> [The problem]: Between the line containing "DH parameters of" and the line containing "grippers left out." lies a run of lines; give that run again exactly, with both of those lines, and nothing else from the entries below.

> [Material to process]:
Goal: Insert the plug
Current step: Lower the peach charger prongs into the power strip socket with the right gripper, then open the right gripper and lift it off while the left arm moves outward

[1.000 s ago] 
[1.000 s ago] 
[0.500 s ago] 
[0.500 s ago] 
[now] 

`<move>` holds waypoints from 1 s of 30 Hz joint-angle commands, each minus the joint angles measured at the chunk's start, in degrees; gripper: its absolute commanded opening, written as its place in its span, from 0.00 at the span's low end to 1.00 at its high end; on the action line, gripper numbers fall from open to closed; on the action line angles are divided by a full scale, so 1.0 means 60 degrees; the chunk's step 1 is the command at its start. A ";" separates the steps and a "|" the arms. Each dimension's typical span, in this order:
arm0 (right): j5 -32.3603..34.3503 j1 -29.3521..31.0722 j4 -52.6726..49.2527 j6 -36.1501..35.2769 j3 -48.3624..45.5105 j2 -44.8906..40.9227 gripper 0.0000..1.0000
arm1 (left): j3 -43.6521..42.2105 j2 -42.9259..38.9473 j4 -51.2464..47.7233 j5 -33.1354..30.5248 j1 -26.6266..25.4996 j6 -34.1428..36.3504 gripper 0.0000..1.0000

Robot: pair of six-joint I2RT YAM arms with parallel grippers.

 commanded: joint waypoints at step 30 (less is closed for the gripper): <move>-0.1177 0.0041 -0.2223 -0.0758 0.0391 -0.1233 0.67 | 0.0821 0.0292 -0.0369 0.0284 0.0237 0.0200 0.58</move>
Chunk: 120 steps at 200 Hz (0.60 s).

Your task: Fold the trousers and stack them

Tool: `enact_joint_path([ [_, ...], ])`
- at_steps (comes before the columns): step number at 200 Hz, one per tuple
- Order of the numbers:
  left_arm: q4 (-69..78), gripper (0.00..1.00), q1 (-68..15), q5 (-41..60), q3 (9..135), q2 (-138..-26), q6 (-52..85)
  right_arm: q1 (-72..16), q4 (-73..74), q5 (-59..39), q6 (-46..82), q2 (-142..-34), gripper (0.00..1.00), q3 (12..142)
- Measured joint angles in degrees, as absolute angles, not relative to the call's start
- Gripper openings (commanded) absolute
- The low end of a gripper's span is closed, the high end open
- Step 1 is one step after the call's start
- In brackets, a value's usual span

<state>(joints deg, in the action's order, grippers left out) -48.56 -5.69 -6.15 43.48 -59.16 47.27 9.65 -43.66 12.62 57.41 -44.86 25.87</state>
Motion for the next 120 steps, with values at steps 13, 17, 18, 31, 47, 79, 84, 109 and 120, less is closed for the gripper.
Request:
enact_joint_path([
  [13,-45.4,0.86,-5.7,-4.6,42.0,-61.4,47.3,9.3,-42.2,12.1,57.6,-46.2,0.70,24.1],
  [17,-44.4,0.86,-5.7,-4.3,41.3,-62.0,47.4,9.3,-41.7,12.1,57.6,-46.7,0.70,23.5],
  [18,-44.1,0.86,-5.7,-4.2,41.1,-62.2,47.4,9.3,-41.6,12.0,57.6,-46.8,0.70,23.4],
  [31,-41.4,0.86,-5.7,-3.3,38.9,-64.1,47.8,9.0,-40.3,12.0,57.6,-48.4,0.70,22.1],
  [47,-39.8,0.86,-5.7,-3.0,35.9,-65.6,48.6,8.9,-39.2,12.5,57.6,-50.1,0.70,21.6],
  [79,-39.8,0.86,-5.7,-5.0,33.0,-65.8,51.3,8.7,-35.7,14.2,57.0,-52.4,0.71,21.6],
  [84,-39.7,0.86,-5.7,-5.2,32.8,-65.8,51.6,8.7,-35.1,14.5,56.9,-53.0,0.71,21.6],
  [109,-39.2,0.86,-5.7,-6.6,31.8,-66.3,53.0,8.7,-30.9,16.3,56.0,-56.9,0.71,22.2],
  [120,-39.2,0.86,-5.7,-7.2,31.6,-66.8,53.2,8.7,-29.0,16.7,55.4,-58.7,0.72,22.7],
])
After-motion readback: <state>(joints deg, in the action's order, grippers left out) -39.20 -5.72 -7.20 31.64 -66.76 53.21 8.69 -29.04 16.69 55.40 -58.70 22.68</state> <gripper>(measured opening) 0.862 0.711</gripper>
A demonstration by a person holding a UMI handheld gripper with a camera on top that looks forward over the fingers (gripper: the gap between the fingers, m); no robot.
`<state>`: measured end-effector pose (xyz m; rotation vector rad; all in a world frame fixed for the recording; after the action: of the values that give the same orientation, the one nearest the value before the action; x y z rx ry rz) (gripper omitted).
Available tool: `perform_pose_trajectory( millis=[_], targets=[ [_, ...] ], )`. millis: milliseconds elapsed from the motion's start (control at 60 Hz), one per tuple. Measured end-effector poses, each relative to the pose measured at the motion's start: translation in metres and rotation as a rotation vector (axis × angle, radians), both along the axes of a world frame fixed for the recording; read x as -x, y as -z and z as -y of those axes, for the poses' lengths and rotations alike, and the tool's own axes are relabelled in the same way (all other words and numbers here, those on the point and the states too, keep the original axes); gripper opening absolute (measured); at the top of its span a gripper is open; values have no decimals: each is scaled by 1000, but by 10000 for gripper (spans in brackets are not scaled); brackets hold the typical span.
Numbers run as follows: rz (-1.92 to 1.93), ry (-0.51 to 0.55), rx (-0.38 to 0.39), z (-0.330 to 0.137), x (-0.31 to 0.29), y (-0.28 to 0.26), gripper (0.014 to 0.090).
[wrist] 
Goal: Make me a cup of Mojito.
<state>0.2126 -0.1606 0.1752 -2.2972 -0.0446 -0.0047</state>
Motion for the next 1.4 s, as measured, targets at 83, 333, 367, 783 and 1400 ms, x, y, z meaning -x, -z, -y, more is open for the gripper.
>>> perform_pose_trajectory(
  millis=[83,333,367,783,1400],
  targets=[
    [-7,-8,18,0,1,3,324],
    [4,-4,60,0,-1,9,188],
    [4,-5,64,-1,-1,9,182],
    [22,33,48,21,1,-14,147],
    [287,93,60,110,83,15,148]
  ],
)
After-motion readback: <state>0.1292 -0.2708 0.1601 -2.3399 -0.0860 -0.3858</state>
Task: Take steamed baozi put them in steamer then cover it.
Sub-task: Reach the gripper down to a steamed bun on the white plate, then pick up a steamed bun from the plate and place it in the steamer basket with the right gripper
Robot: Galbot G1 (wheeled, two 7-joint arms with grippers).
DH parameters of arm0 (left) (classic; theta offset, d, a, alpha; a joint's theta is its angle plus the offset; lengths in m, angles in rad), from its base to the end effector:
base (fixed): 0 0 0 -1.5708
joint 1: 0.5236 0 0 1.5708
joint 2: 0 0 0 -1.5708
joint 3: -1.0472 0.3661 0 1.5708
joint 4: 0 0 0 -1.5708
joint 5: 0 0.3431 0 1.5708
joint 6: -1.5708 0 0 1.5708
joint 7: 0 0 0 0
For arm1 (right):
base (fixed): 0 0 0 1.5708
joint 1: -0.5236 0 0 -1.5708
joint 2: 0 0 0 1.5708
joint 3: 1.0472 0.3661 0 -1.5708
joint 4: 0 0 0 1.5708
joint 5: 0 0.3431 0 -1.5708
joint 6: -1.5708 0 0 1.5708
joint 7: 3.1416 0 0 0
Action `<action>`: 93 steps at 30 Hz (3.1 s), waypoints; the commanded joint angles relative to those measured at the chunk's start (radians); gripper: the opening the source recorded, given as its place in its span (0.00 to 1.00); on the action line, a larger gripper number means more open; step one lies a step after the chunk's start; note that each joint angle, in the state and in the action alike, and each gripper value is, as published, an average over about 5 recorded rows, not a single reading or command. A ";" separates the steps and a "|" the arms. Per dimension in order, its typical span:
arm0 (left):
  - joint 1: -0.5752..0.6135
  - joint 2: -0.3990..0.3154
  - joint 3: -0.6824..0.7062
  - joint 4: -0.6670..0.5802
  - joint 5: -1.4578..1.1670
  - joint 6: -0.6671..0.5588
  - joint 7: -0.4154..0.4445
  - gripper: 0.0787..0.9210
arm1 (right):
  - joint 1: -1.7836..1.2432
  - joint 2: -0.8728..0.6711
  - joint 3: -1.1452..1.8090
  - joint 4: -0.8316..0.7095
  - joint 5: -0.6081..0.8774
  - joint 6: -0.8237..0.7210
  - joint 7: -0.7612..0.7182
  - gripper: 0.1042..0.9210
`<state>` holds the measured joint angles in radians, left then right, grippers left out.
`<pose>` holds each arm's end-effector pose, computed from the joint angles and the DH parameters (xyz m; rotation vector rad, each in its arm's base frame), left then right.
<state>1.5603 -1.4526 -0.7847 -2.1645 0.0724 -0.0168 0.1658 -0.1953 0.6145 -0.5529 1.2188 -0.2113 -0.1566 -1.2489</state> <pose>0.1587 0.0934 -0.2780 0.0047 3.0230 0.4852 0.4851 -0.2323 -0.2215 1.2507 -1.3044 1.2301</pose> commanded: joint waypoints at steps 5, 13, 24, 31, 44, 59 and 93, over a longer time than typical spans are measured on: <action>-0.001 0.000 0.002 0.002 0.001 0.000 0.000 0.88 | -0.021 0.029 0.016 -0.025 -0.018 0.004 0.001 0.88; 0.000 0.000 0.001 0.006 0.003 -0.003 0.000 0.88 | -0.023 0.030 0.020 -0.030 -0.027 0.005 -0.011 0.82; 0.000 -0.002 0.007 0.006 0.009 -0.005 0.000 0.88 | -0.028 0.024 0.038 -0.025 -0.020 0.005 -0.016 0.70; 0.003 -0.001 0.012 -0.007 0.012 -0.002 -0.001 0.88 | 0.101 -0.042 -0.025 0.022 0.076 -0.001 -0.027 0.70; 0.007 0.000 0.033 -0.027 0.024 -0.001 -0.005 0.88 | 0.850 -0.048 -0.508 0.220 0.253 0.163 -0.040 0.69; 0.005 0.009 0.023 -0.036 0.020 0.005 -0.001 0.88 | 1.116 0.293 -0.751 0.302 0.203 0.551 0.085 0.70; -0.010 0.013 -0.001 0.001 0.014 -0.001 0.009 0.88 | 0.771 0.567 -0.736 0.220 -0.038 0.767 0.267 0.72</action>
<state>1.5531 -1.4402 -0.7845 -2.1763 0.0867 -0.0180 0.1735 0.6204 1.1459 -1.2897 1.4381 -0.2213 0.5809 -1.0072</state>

> [Reply to the task]:
DH parameters of arm0 (left) (classic; theta offset, d, a, alpha; a joint's theta is its angle plus the offset; lengths in m, angles in rad), from its base to the end effector:
base (fixed): 0 0 0 -1.5708
joint 1: 0.5236 0 0 1.5708
joint 2: 0 0 0 -1.5708
joint 3: -1.0472 0.3661 0 1.5708
joint 4: 0 0 0 -1.5708
joint 5: 0 0.3431 0 1.5708
joint 6: -1.5708 0 0 1.5708
joint 7: 0 0 0 0
For arm1 (right):
base (fixed): 0 0 0 1.5708
joint 1: -0.5236 0 0 -1.5708
joint 2: 0 0 0 1.5708
joint 3: 1.0472 0.3661 0 -1.5708
joint 4: 0 0 0 1.5708
joint 5: 0 0.3431 0 -1.5708
joint 6: -1.5708 0 0 1.5708
joint 7: 3.1416 0 0 0
Action `<action>`: 93 steps at 30 Hz (3.1 s), waypoints; the commanded joint angles relative to those measured at the chunk's start (radians); gripper: the opening the source recorded, given as its place in its span (0.00 to 1.00); on the action line, a larger gripper number means more open; step one lies a step after the chunk's start; note that each joint angle, in the state and in the action alike, and each gripper value is, as published, an average over about 5 recorded rows, not a single reading or command. A ";" separates the steps and a "|" the arms. Per dimension in order, its typical span:
arm0 (left):
  - joint 1: -0.5752..0.6135
  - joint 2: -0.3990..0.3154
  - joint 3: -0.6824..0.7062
  - joint 4: -0.6670..0.5802
  - joint 5: -1.4578..1.1670
  - joint 6: -0.6671..0.5588
  - joint 7: -0.4154..0.4445
  - gripper: 0.0787..0.9210
arm1 (right):
  - joint 1: -1.7836..1.2432
  - joint 2: -0.8728..0.6711
  - joint 3: -1.1452..1.8090
  - joint 4: -0.8316..0.7095
  - joint 5: -0.6081..0.8774
  - joint 6: -0.8237..0.7210
  - joint 7: -0.7612..0.7182
  - gripper: 0.1042..0.9210
`<state>` holds the measured joint angles in radians, left then right, grippers left out.

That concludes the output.